Home » today » Business » Retaking mortgage credit versus classic financing: this is how you borrow the cheapest | MyGuide

Retaking mortgage credit versus classic financing: this is how you borrow the cheapest | MyGuide

Spaargids.beThinking about taking out a loan to pay a major expense? Be sure to check whether you can reclaim the part of your home loan that has already been repaid. It can save you tens of dollars. Spaargids.be explains how it works.


By Johan Van Geyte, in collaboration with Spaargids.be


Latest update:
10:00

Like most real estate owners, have you taken out a loan for the purchase or construction of your home? Then that might have been a mortgage loan, whereby you pledged the house. The bank was given the right to sell the property if you did not pay off the loan according to the agreements in order to get its money back with the proceeds of the sale.

This guarantee, the mortgage, must be recorded by a notary in an official deed, which is also registered afterwards. Since 1992, this deposit is immediately valid for 30 years. It does not matter that the original loan for which you pledged the house, for example, only ran for 10 or 20 years.

Taking out a mortgage is therefore not cheap. If you want a mortgage loan of 150,000 euros, you should immediately count on around 4,700 euros in costs for the notary and registration.

Take out a cheap mortgage loan? See here which interest rates other buyers negotiated

Cheaper loan

Fortunately, the mortgage also has advantages. Firstly, the guarantee allows you to borrow more cheaply than with a loan without a mortgage.

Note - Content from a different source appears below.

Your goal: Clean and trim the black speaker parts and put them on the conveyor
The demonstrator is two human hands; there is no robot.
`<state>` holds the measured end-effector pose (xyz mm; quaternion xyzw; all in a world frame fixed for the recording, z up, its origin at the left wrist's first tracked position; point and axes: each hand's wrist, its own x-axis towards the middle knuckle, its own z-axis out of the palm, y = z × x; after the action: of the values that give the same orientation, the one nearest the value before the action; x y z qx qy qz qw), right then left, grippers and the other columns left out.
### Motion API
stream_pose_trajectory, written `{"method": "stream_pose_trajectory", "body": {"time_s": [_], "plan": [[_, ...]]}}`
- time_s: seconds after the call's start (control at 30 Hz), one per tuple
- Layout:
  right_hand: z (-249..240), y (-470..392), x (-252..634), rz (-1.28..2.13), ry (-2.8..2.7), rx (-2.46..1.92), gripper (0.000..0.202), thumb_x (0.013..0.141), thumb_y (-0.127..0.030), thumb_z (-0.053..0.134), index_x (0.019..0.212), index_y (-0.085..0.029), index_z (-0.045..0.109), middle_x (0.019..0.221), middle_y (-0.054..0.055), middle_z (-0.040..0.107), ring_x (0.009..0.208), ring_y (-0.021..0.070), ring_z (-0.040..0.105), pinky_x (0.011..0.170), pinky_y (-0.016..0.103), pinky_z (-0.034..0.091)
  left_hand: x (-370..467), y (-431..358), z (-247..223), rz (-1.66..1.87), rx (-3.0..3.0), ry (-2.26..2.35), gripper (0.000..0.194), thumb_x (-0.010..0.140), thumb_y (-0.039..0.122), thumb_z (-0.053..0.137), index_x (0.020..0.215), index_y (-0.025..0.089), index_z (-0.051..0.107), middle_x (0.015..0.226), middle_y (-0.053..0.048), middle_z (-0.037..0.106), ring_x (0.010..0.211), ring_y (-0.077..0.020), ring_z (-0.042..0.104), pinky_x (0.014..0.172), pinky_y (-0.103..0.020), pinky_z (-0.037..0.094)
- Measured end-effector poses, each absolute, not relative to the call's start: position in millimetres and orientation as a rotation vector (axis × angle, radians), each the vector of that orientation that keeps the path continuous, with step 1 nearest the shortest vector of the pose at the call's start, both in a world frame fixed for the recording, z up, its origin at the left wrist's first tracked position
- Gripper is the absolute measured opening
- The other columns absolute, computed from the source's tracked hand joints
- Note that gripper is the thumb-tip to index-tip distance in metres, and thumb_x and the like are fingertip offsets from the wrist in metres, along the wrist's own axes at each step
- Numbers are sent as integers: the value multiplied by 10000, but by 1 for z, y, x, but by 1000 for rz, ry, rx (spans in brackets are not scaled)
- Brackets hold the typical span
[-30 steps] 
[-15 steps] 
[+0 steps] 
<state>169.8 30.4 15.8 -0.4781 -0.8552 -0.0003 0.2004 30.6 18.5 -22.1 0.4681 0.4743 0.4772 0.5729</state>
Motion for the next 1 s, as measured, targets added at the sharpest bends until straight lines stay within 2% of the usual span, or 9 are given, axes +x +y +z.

After all, the bank keeps a strong guarantee on repayment.

An additional advantage is that the guarantee is linked to a real estate and not to a specific loan. It remains in effect even if the credit for which it was initially taken has been partially or fully repaid. This offers possibilities to re-borrow the capital of the original loan that you have already repaid without the borrower having to provide a new guarantee. We call that a re-recording.

Such re-withdrawal usually benefits from a lower rate. An example makes a lot clear. If you want to borrow 25,000 euros over 60 months for a renovation, then you pay 444.45 euros per month via classic financing without additional guarantee with a renovation loan at 2.60% for five years. On top of your borrowed capital, you eventually pay off 1,667 euros in interest. If you opt for a mortgage loan at 1.80%, you will pay off 435.85 euros each time for 60 months, which means that on top of your capital you cough up another 1,151 euros in interest. The difference after 60 months is 516 euros.

File costs

Keep in mind that with a re-withdrawal you borrow money at the current rates of the mortgage loans and therefore not at the rates of your old mortgage loan. Finally, do not forget that banks do not charge new costs for establishing a guarantee in the event of a re-instatement, since no new mortgage has to be registered and you therefore do not have to go to the notary again, but that they may charge file costs. bring. They can go up to 500 euros. You then have to deduct this from your potential savings in interest.

It is therefore important to always make a comparison between classic financing and a reinstatement of your old loan.

Please note: the bank is not obliged to allow you a reinstatement. Not even with a solid guarantee such as a mortgage, because the foreclosure is only a last resort for the institution if it wants its money back.

Is a re-recording interesting for you? Check here how much interest you have to pay on a new mortgage loan.



Leave a Comment

This site uses Akismet to reduce spam. Learn how your comment data is processed.